The two men just nodded their understanding as they followed the doctor to the recovery area outside the operating room. The room was small, just four bays all curtained off for privacy. She lead them to the last one and parted the curtain, revealing Shaun lying unconscious in the bed. He looked sickly; his skin was pale and he had dark circles under his eyes. He was hooked up to all the standard stuff: heart monitor, pulse oximeter, oxygen, IV, the works. He barely looked like Shaun underneath all the wires and equipment. The very sight of him almost made Neil throw up, and he only allowed himself the briefest of moments to ponder why his reaction was so vehement before walking slowly toward the bed.

“Oh, Shaun,” Aaron breathed out behind Neil, gripping his coat in one hand and rubbing his head worriedly with the other. “What happened?”

His question obviously went unanswered as the two of them watched the young doctor’s still form with worry, though assured by the steady beep of the heart monitor that sat adjacent to the bed.

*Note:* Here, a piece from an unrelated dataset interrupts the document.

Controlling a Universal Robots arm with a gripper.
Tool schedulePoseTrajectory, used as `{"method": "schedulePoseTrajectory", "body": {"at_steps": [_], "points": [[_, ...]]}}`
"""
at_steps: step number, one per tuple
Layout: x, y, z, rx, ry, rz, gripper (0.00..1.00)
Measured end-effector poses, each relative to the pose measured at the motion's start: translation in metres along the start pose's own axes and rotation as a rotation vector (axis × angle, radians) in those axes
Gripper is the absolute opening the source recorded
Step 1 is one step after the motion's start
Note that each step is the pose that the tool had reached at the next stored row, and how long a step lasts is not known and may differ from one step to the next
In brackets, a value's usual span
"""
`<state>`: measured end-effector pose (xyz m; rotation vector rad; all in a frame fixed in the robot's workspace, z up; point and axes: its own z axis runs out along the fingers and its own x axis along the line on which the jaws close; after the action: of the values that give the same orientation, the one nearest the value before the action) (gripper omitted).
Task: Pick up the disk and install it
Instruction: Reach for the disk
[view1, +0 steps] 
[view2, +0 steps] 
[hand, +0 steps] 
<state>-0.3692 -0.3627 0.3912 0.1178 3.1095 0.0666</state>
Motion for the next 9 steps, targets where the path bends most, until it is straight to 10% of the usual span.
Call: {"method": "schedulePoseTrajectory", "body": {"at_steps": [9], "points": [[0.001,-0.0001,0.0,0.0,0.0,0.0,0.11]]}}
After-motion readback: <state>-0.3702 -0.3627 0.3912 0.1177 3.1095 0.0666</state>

“I need to go to the hospital, give some updates and get some stuff done,” Glassman announced after a few minutes, “I want to be able to spend some time here later without interruption.”

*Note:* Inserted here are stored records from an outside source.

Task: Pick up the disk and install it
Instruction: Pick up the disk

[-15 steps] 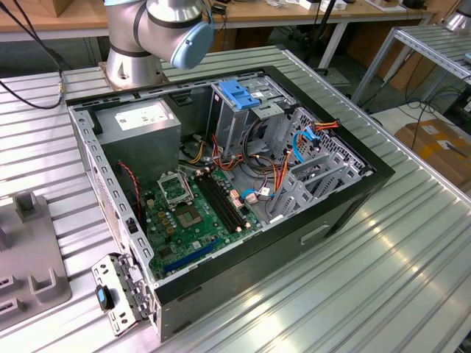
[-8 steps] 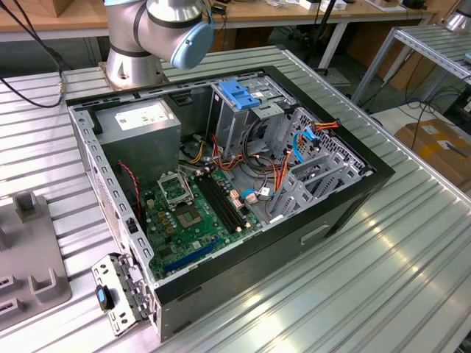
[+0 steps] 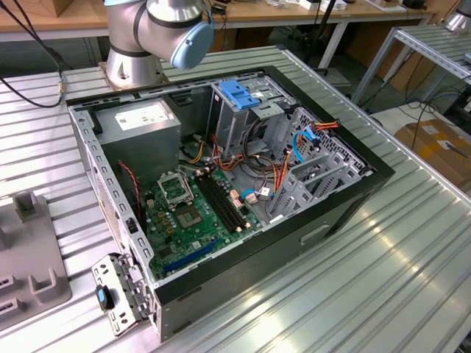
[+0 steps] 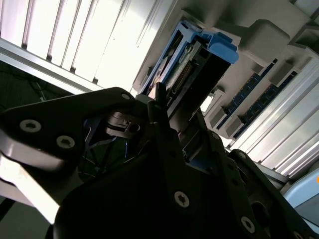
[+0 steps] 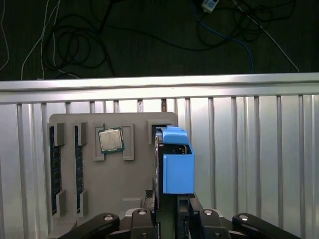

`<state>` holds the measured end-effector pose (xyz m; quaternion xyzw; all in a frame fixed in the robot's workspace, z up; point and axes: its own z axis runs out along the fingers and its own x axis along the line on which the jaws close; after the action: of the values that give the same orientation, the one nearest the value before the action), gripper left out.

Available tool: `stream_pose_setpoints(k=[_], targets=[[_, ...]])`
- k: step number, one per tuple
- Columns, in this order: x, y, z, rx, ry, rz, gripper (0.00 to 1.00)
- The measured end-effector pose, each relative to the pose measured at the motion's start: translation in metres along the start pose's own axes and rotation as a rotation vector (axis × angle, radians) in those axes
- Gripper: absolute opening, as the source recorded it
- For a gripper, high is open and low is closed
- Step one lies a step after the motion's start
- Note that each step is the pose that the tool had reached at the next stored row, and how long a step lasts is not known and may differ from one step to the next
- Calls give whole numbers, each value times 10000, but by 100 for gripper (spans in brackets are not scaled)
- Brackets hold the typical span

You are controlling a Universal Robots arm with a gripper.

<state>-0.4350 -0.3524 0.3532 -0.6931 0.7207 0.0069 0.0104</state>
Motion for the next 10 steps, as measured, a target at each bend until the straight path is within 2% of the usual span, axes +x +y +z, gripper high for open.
stream_pose_setpoints(k=[5,9,10], targets=[[0,0,-5,-2,1,0,35],[-2,0,-73,-1,1,0,35],[-3,0,-110,1,0,0,35]])
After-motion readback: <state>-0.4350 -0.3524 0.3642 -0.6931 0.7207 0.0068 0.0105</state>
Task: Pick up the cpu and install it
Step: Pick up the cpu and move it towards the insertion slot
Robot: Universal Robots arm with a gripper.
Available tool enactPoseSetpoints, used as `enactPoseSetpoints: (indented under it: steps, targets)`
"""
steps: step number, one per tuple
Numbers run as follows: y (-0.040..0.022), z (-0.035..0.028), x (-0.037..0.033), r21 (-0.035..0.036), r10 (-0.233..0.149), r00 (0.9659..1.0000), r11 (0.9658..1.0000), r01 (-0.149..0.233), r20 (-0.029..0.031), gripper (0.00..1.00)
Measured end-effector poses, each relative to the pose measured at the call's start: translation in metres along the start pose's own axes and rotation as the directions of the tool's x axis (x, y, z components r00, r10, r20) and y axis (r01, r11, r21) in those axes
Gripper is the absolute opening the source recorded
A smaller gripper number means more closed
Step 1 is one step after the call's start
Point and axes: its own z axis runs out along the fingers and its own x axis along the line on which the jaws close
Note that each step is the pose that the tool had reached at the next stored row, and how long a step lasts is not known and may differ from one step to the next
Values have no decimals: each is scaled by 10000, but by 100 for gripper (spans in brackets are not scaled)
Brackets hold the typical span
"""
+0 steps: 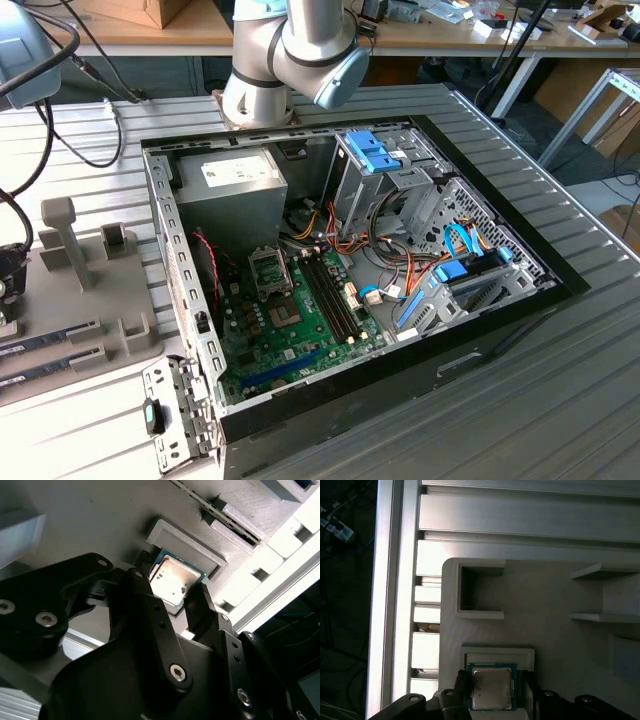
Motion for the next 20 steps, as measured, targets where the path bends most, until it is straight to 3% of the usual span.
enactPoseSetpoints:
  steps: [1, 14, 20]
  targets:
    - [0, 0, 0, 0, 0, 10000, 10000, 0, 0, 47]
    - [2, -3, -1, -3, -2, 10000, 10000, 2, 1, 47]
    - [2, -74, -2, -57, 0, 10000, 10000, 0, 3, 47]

“I’ll be here,” Neil blurt out before Aaron even had time to finish his sentence, surprising even himself. “I don’t have any surgeries scheduled, and Jared and Claire can handle the patient load today.”

“Okay,” Aaron nodded, “good, I want someone here when he wakes up.” He looked at Neil carefully, noting the deep worry lines in his forehead and around his eyes and the frown that had set on his face and he came to a sudden, halting realization that maybe Melendez saw Shaun as something other than his resident. He didn’t have time to unpack all that right then, though, so he stored the thought in the back of his mind to come back to later and gave Neil a pat on the shoulder.

“He’ll be fine,” he said softly, “call me the very second he wakes up, okay?”

Neil just nodded, never taking his eyes off Shaun. At that, Aaron turned to leave, giving one last glance to the young man in the bed before he parted the curtain and left the small cubicle. The room was quiet again save for the whirring of the machines and the steady beat of Shaun’s heart on the monitor, which was the only thing keeping Neil grounded at that moment. His heart was beating. He was okay. He was through the worst of it, and he’d recover fully. He had to.

After a few moments of standing at the foot of the bed, arms crossed, Neil took up post in the seat beside Shaun, inching just a little bit closer to the bed as he sat down. Melendez knew that Shaun would be in recovery until he woke up, after which he’d be moved to a room. Waking up could take anywhere from a half hour to four hours after a surgery, especially one as intensive as his, so he knew he’d have a while to wait. As time wore on slowly, the feeling from before crept up again and this time, Neil explored it. What was it? He cared for Shaun, of course. He was his colleague, his friend. They’d grown to know each other fairly well and had come a long way since Shaun first started at Saint Bonaventure, so yes, he cared for him. As he sat, studying Shaun’s still face, noting the way the corners of his mouth naturally curved upward -even as he slept- and how a few stray strands of hair fell messily on his forehead, Neil realized he did care for him.

A lot.

As in, he had huge, messy, true, unbelievable, capital-F Feelings for Shaun Murphy.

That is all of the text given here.